For many people, the word sales still carries a heavy charge—pressure, persuasion, and the uneasy feeling of being pushed toward a decision. But in a recent conversation on The Advisor with Stacey Chillemi, coach and leadership advisor Rich Lyons offered a reframing that feels both practical and quietly radical: sales, at its best, is simply the act of serving—of helping others see what’s possible and choose it for themselves.
Lyons’ perspective is shaped by a career that spans founding and selling a digital consulting firm, advising leaders, and teaching sales as a human skill rather than a transactional one. What emerged from the conversation wasn’t a set of tactics for closing deals, but a way of thinking about influence as something we practice every day—often without realizing it.
“Life is sales,” Lyons explained, not because everything is a pitch, but because we are constantly exchanging belief, confidence, and direction. Parents do it when they help children face a difficult day. Leaders do it when they hold a vision for a team during uncertainty. Friends do it when they remind each other of their capacity in moments of doubt.
From Awareness to Choice
A central theme in Lyons’ work is the idea that awareness alone isn’t enough. “Awareness without choice is trivia,” he said—a phrase that landed as both simple and sobering.
Most of us are reasonably aware of what we feel: stress, frustration, fear, excitement. But without a conscious decision about how to respond, those feelings can quietly run the show. Lyons described moments when he noticed himself entering meetings with tension that didn’t belong to the moment at all—residue from an earlier conversation or unmet expectation.
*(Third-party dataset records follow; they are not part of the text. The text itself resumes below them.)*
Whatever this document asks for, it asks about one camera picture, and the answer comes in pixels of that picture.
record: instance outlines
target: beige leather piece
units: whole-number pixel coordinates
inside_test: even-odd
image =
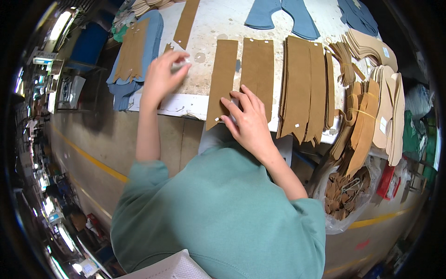
[[[350,51],[356,59],[372,55],[375,57],[372,59],[375,65],[389,65],[394,72],[398,71],[395,53],[384,42],[351,28],[344,38],[347,39]]]

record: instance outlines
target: concrete floor
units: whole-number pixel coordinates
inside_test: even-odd
[[[116,55],[116,50],[107,51],[111,57]],[[107,51],[101,57],[108,62]],[[97,113],[52,115],[49,131],[54,157],[62,170],[69,172],[83,211],[94,213],[105,230],[110,226],[108,215],[113,215],[124,182],[111,175],[103,165],[122,175],[128,174],[135,156],[138,122],[137,112],[113,111],[112,100],[113,96],[103,84]],[[182,170],[197,154],[202,128],[201,121],[159,116],[161,159],[170,176]],[[293,162],[293,169],[302,182],[311,176],[311,169],[300,161]],[[327,235],[324,278],[346,278],[358,272],[365,274],[406,232],[426,197],[426,193],[420,196],[407,193],[403,188],[393,201],[375,195],[357,219],[372,219],[374,224]],[[386,219],[386,214],[394,212],[401,214]]]

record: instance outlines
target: blue fabric piece
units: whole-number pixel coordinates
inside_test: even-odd
[[[142,76],[137,79],[133,79],[137,82],[144,82],[145,72],[150,63],[158,57],[160,50],[161,35],[163,33],[164,22],[161,14],[158,10],[152,10],[145,13],[138,21],[143,21],[150,17],[149,25],[147,26],[147,34],[145,37],[144,54],[142,57]],[[113,78],[116,73],[116,68],[118,67],[118,61],[120,58],[121,51],[119,51],[116,57],[115,64],[113,64],[112,72],[107,79],[107,84],[113,83]],[[124,85],[130,82],[130,78],[127,80],[122,80],[121,78],[116,80],[116,84]]]
[[[111,94],[115,95],[113,109],[117,111],[127,110],[130,96],[141,87],[142,84],[136,81],[123,85],[118,85],[116,83],[109,84],[108,90]]]
[[[358,8],[352,0],[338,0],[341,9],[341,21],[370,36],[378,36],[378,24],[368,10],[367,6],[358,0],[361,8]]]
[[[273,29],[274,24],[271,15],[281,9],[280,0],[255,0],[245,25],[254,29]]]
[[[282,9],[294,20],[291,30],[293,34],[307,40],[315,40],[321,36],[303,0],[282,0]]]

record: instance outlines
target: white paper label
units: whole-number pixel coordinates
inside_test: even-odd
[[[383,132],[383,134],[386,134],[386,127],[387,127],[387,121],[384,119],[384,117],[381,117],[380,121],[380,130]]]
[[[383,52],[385,57],[390,58],[389,51],[387,50],[387,48],[383,47]]]

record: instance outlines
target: finger
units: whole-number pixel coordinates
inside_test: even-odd
[[[242,104],[244,112],[253,110],[251,101],[249,100],[249,98],[248,98],[248,96],[246,94],[243,94],[243,93],[240,93],[240,92],[237,92],[237,91],[231,91],[231,95],[234,98],[239,99],[240,103]]]
[[[229,132],[231,132],[233,138],[237,140],[240,137],[239,127],[237,127],[232,119],[227,117],[226,115],[220,116],[220,119],[224,121],[224,124],[226,125]]]
[[[180,60],[182,61],[185,57],[189,57],[189,53],[185,51],[170,51],[163,55],[163,59],[166,60],[169,65],[172,65],[175,61]]]
[[[254,95],[254,93],[251,90],[249,90],[249,88],[246,87],[244,84],[242,84],[242,86],[240,86],[240,88],[242,88],[243,93],[245,93],[246,96],[248,96],[254,110],[259,111],[260,110],[259,98],[257,98],[257,96]]]
[[[192,64],[186,64],[181,69],[179,69],[175,74],[172,75],[172,81],[177,86],[187,75]]]
[[[224,97],[222,97],[220,101],[238,121],[239,117],[243,114],[243,112],[239,109],[239,107],[237,107],[235,103],[232,103],[230,100]]]
The shift comes from naming what’s happening internally and then choosing behavior aligned with purpose, rather than reaction. That choice, he noted, often needs to be made repeatedly. Awareness opens the door; choice is what moves us through it.
Selling Without Selling
Lyons challenges the idea that influence requires force. In his view, the most effective “sales” moments are grounded in curiosity and listening. Noticing a detail—a book on a shelf, a photo on a desk—can open a genuine conversation. When trust is built first, solutions land differently.
Equally important, he emphasized knowing when not to sell. If you can’t help someone, introducing them to someone who can is still an act of service—and one that builds credibility over time.
This service-first approach extends to metrics as well. Rather than fixating on outcomes alone, Lyons advocates tracking what’s actually controllable: personalized outreach, meaningful conversations, follow-ups that honor context. When results lag, these inputs provide clarity instead of self-blame.
Micro-Choices That Shape Momentum
One of the most practical insights from the conversation was Lyons’ focus on micro-choices—the small, often invisible decisions that shape momentum over time. Choosing to pause instead of react. Choosing to have a difficult conversation calmly. Choosing to follow up with intention rather than avoidance.
He described a simple rule for emotional processing: give yourself a few minutes to vent, then decide whether to act or let it go. The point isn’t suppression; it’s containment—holding emotional energy without letting it derail the moment.
In leadership and in life, he noted, decisiveness doesn’t require volume. Quiet clarity, paired with consistent action, often carries more weight than forceful persuasion.
Potential as Unused Capacity
Lyons offered a definition of potential that reframes underperformance without judgment: potential is simply unused capacity. Like an electrical circuit, energy flows where resistance is lowest. When attention is scattered across distractions and obligations that don’t align with purpose, capacity leaks away.
The work, then, isn’t about adding more effort, but about reducing resistance—removing what drains energy so it can be directed toward what matters most.
A Different Measure of Progress
Rather than chasing motivation, Lyons emphasized consistency. Small routines, tracked honestly, compound over time. Progress becomes less about mood and more about identity—who you choose to be, regardless of how you feel that day.
Across business, relationships, and personal growth, the message was consistent: influence rooted in service creates sustainable momentum. When awareness leads to choice, and choice is reinforced by simple systems, selling your life forward stops being a performance—and becomes a practice.
As Lyons put it, integrity has a way of showing up in the numbers eventually. The deeper work is choosing it first.